Payment Card Transaction Best Practices

When making sales by payment card transaction there are a few considerations to keep in mind. The first is the type of payment card being used —a chipped Europay, Mastercard and Visa (EMV) or non-chipped (magnetic stripe) card. Chipped cards are much harder for criminals to duplicate making the unchipped version more of a target. This means there is a higher risk when conducting sales with unchipped cards.

It’s a good idea to create a committed practice around payment card acceptance that’s written into your store policy. Here are a few best practices that could be written into the policy.

Payment Card Transaction Best Practices

1. Follow the rules set out in the merchant account agreement for accepting payment by way of payment cards. If you don’t, and a sale is determined to be fraudulent, there is a slim chance of recovering the loss, even if you have insurance that covers this type of loss.

2. Match the signature to the name on the payment card. Take the extra time to read it closely, don’t just check to see if there is a signature.

3. Check the payment card for a signature on the back. If it doesn’t have one, get the client to produce another form of ID with their name and signature on it, then have them sign the payment card so you can compare. Check the other ID to make sure the name matches the signature on the payment card as well.

4. Verify that the signatures compare if you have after sales programs, such as free cleaning and servicing for a year, that involve a client signature to sign up.

5. Accepting payment cards over the phone. Require the following pieces of information for every card payment you take over the phone:

  • Complete card number
  • Expiration date
  • Security code/CVV code
  • Billing ZIP code (match the billing and shipping zip codes while on the phone, if they are different, ask the customer why they don’t match)

On the signature line of the receipt, write “phone order” and file the paper receipt. When shipping the order, purchase tracking for the shipment so you have a paper trail. This will make it more difficult for a customer to claim their goods were not received or it was fraudulent.

6. Know your customer. Good sales practice is to have a rapport with a client and obtain their name and remember it. This happens at the front end of a potential sale, before a payment card is presented. When/if a payment card is presented, verify the name they provided matches the name on the payment card.

Security and Compliance

Accepting payment cards at your jewelry business means you are responsible for the proper handling of your customer’s card holder account information. The two sources noted below can help you become compliant with industry standards.

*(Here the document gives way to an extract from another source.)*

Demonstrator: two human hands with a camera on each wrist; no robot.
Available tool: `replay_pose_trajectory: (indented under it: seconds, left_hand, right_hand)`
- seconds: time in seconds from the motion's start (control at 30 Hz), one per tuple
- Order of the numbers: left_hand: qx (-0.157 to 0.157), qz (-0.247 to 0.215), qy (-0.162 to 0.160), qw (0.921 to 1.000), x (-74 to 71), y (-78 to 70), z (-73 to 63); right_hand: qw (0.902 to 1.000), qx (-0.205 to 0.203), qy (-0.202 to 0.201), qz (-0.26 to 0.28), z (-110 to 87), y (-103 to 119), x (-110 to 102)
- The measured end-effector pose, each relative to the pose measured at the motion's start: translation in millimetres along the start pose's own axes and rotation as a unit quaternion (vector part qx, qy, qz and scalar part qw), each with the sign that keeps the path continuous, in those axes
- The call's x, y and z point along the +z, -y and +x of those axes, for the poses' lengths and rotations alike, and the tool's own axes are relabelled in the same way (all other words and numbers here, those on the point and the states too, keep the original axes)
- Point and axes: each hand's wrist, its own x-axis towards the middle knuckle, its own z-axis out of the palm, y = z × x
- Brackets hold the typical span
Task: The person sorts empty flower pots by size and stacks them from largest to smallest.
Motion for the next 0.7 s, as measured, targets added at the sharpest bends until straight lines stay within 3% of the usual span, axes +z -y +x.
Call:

  • Payment Card Industry Data Security Standard (PCI DSS)
    PCI DSS is a baseline of technical and operational requirements designed to protect card holder account information and applies to all entities involved in payment card processing. PCI DSS compliance is documented through an annual submission of a self-assessment questionnaire (SAQ).If you are not PCI DSS compliant, you may be charged a non-compliance fee from the payment card companies. This is a separate fee not associated with your merchant processor, which is important to note.
  • Mastercard and Visa (EMV)
    To be EMV compliant simply means you have upgraded your point-of-sale equipment to machines that accept the chip or the magnetic stripe. If your jewelry business has not upgraded your equipment you run the risk of being liable for any fraudulent activity.